▶ _Directions for this task_
Copy out the data exactly, leaving the pictures behind.
_ _ _ _ _
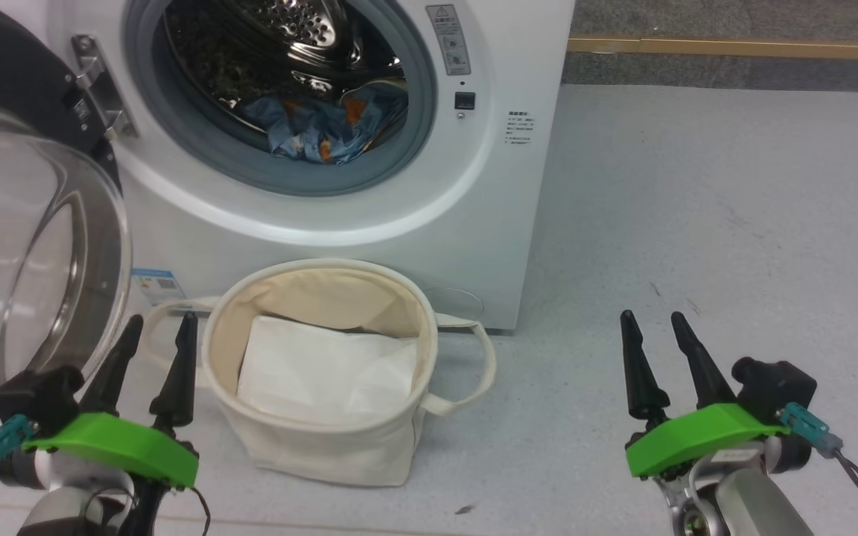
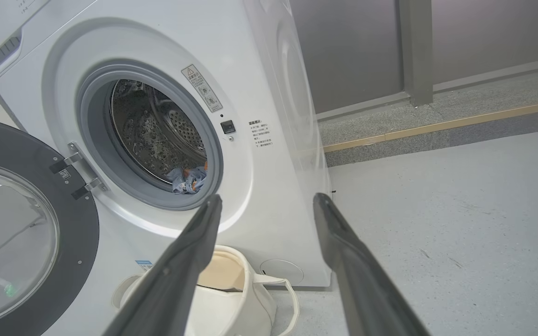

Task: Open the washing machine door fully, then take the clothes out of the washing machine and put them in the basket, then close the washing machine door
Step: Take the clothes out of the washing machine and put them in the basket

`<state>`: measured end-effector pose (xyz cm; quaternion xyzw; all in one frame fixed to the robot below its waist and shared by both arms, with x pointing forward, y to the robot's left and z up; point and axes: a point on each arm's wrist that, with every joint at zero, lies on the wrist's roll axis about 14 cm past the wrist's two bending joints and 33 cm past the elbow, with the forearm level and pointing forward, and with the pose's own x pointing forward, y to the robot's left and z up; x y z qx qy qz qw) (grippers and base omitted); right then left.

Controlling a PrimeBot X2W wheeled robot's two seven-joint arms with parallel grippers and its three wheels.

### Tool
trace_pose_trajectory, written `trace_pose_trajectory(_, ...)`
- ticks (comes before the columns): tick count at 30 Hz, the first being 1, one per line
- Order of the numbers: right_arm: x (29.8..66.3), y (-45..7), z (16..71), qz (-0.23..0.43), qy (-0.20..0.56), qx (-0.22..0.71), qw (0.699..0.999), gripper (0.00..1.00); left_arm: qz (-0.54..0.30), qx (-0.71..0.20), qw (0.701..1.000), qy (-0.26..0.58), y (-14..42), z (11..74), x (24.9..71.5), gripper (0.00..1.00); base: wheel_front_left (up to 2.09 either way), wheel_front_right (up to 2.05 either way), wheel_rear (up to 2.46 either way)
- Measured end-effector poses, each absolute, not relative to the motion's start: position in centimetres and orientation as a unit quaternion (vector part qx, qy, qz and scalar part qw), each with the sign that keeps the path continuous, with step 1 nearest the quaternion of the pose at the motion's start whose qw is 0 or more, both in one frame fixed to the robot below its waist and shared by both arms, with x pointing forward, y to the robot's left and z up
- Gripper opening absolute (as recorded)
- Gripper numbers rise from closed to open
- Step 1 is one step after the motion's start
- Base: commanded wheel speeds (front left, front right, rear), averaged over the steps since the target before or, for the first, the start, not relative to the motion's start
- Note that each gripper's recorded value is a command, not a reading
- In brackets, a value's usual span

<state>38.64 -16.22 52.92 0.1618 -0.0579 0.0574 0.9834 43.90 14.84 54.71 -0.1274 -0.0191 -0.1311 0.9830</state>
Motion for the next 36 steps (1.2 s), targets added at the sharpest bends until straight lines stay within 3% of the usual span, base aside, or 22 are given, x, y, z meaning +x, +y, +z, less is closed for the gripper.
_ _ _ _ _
▶ _Response to the task_
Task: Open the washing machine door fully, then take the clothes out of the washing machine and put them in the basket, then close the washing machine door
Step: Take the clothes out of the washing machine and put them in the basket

`<state>`: measured end-effector pose (xyz cm; quaternion xyzw; all in one frame fixed to the robot below its waist and shared by both arms, with x pointing forward, y to the robot's left and z up; point and axes: a point on each arm's wrist that, with every joint at zero, lies on the wrist's roll axis about 14 cm past the wrist's two bending joints and 33 cm past the elbow, with the forearm level and pointing forward, and with the pose's own x pointing forward, y to the robot's left and z up; x y z qx qy qz qw) (grippers and base omitted); right then left.

Controlling a PrimeBot X2W wheeled robot's two seven-joint arms with parallel grippers and its three wheels.

### Tool
trace_pose_trajectory, written `trace_pose_trajectory(_, ...)`
- ticks (comes before the columns): tick count at 30 Hz, the first being 1, one per line
- Order of the numbers: right_arm: x (29.8..66.3), y (-45..7), z (16..71), qz (-0.23..0.43), qy (-0.20..0.56), qx (-0.22..0.71), qw (0.699..0.999), gripper (0.00..1.00); left_arm: qz (-0.54..0.30), qx (-0.71..0.20), qw (0.701..1.000), qy (-0.26..0.58), y (-14..42), z (11..74), x (24.9..71.5), gripper (0.00..1.00); base: wheel_front_left (up to 2.09 either way), wheel_front_right (up to 2.05 either way), wheel_rear (up to 2.46 either way)
- Measured end-effector poses, each absolute, not relative to the motion's start: position in centimetres and orientation as a unit quaternion (vector part qx, qy, qz and scalar part qw), each with the sign that keeps the path continuous, with step 1 nearest the quaternion of the pose at the motion's start whose qw is 0 or more, both in one frame fixed to the robot below its waist and shared by both arms, with x pointing forward, y to the robot's left and z up
- Gripper opening absolute (as recorded)
- Gripper numbers rise from closed to open
- Step 1 is one step after the motion's start
- Base: commanded wheel speeds (front left, front right, rear), averaged over the steps since the target before or, for the first, the start, not relative to the motion's start
- Note that each gripper's recorded value is a command, not a reading
- In brackets, a value's usual span

<state>38.64 -16.22 52.92 0.1618 -0.0579 0.0574 0.9834 43.90 14.84 54.71 -0.1274 -0.0191 -0.1311 0.9830</state>
Motion for the next 36 steps (1.2 s), targets added at the sharpest bends until straight lines stay within 3% of the usual span, base aside, or 22 are given, x, y, z meaning +x, +y, +z, less is closed for the gripper.

The output contains the complete answer to the exercise.